Collection entries

****

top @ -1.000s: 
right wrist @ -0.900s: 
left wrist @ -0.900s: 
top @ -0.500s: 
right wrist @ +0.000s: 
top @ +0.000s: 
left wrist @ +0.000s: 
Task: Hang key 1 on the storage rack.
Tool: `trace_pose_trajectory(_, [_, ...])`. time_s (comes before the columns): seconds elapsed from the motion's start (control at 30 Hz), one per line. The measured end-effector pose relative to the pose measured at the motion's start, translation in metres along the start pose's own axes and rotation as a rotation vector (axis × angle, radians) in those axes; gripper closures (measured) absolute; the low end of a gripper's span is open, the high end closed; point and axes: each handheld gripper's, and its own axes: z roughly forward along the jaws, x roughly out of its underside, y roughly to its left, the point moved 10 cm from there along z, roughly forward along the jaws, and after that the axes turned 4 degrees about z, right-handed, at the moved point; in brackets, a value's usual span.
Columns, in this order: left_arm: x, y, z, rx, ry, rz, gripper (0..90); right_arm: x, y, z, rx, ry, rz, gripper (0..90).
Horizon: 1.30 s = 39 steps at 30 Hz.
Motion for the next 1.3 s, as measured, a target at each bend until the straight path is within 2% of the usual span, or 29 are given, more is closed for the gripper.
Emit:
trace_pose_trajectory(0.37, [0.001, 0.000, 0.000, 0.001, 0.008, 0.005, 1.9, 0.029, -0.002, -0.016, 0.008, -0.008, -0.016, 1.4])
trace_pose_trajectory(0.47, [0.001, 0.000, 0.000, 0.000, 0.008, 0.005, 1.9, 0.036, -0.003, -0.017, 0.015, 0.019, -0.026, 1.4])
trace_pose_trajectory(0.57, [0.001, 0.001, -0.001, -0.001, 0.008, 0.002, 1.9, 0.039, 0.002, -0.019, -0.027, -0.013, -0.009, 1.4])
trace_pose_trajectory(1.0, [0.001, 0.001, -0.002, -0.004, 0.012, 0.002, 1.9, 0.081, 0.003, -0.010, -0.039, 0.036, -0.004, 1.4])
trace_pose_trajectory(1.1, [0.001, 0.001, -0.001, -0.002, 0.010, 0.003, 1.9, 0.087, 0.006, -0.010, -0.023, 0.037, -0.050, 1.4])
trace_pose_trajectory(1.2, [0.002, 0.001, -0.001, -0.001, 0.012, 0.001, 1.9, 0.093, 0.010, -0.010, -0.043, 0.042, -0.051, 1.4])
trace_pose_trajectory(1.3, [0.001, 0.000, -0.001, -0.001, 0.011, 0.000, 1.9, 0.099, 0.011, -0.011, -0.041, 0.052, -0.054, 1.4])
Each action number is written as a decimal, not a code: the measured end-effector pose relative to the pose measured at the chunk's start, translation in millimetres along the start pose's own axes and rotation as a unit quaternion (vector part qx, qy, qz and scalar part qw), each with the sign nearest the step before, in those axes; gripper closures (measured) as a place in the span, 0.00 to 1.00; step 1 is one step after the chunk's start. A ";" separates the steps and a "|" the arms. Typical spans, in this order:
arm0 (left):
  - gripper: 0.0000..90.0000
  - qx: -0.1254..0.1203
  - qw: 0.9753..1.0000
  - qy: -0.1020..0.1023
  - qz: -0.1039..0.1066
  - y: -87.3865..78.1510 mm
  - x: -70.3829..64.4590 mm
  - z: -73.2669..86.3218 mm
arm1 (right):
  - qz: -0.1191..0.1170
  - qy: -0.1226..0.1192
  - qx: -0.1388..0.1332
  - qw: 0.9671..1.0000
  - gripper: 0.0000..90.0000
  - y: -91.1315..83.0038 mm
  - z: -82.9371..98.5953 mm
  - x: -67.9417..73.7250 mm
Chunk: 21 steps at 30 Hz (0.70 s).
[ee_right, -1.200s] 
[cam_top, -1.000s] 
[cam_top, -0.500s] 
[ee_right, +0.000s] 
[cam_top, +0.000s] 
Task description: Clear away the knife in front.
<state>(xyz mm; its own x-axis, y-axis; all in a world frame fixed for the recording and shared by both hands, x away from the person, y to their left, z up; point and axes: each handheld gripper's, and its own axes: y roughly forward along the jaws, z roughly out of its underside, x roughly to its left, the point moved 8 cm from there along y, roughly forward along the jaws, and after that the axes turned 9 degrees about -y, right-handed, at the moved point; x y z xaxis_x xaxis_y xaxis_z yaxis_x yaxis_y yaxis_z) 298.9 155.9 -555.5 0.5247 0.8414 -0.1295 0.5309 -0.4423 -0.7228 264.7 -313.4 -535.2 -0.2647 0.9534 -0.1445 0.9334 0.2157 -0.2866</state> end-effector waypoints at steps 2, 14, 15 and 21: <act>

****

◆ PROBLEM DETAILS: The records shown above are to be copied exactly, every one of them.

◆ RESPONSE TO THIS TASK:
top @ -1.000s: 
right wrist @ -0.900s: 
left wrist @ -0.900s: 
top @ -0.500s: 
right wrist @ +0.000s: 
top @ +0.000s: 
left wrist @ +0.000s: 
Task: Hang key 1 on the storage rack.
Tool: `trace_pose_trajectory(_, [_, ...])`. time_s (comes before the columns): seconds elapsed from the motion's start (control at 30 Hz), one per line. The measured end-effector pose relative to the pose measured at the motion's start, translation in metres along the start pose's own axes and rotation as a rotation vector (axis × angle, radians) in those axes; gripper closures (measured) absolute; the low end of a gripper's span is open, the high end closed; point and axes: each handheld gripper's, and its own axes: z roughly forward along the jaws, x roughly out of its underside, y roughly to its left, the point moved 10 cm from there along z, roughly forward along the jaws, and after that the axes turned 4 degrees about z, right-handed, at the moved point; in brackets, a value's usual span.
Columns, in this order: left_arm: x, y, z, rx, ry, rz, gripper (0..90); right_arm: x, y, z, rx, ry, rz, gripper (0..90).
Horizon: 1.30 s = 39 steps at 30 Hz.
Motion for the next 1.3 s, as measured, a target at each bend until the straight path is within 2% of the usual span, or 29 are given, more is closed for the gripper.
Emit:
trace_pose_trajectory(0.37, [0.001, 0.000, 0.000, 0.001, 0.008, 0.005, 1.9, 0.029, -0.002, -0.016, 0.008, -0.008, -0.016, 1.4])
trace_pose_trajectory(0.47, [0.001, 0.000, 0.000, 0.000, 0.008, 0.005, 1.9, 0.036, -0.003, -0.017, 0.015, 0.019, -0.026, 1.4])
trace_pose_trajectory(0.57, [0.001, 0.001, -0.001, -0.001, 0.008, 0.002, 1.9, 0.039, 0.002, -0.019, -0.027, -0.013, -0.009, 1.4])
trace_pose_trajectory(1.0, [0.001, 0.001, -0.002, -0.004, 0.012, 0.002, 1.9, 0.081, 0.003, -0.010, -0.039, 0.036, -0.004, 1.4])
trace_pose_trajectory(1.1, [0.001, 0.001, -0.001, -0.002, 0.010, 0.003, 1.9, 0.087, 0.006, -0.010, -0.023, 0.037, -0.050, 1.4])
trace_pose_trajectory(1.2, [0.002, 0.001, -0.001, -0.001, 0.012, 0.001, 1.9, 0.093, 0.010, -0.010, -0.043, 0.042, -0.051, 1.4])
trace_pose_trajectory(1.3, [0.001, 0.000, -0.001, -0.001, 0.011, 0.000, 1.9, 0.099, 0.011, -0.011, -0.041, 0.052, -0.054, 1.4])
Each action number is written as a decimal, not a code: the measured end-effector pose relative to the pose measured at the chunk's start, translation in millimetres along the start pose's own axes and rotation as a unit quaternion (vector part qx, qy, qz and scalar part qw), each with the sign nearest the step before, in those axes; gripper closures (measured) as a place in the span, 0.00 to 1.00; step 1 is one step after the chunk's start. A ";" separates the steps and a "|" the arms. Typical spans, in this order:
arm0 (left):
  - gripper: 0.0000..90.0000
  - qx: -0.1254..0.1203
  - qw: 0.9753..1.0000
  - qy: -0.1020..0.1023
  - qz: -0.1039..0.1066
  - y: -87.3865..78.1510 mm
  - x: -70.3829..64.4590 mm
  - z: -73.2669..86.3218 mm
arm1 (right):
  - qz: -0.1191..0.1170
  - qy: -0.1226..0.1192
  - qx: -0.1388..0.1332
  - qw: 0.9671..1.0000
  - gripper: 0.0000..90.0000
  - y: -91.1315..83.0038 mm
  - z: -82.9371..98.5953 mm
  - x: -67.9417..73.7250 mm
Chunk: 21 steps at 30 Hz (0.70 s).
[ee_right, -1.200s] 
[cam_top, -1.000s] 
[cam_top, -0.500s] 
[ee_right, +0.000s] 
[cam_top, +0.000s] 
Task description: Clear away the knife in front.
<state>(xyz mm; its own x-axis, y-axis; all in a world frame fixed for the recording and shared by both hands, x away from the person, y to their left, z up; point and axes: each handheld gripper's, and its own axes: y roughly forward along the jaws, z roughly out of its underside, x roughly to its left, the point moved 8 cm from there along y, roughly forward along the jaws, and after that the axes turned 9 degrees about -y, right-handed, at the moved point; x y z xaxis_x xaxis_y xaxis_z yaxis_x yaxis_y yaxis_z) 298.9 155.9 -555.5 0.5247 0.8414 -0.1295 0.5309 -0.4423 -0.7228 264.7 -313.4 -535.2 -0.2647 0.9534 -0.1445 0.9334 0.2157 -0.2866</state> end-effector waypoints at steps 2, 14, 15 and 21: <act>

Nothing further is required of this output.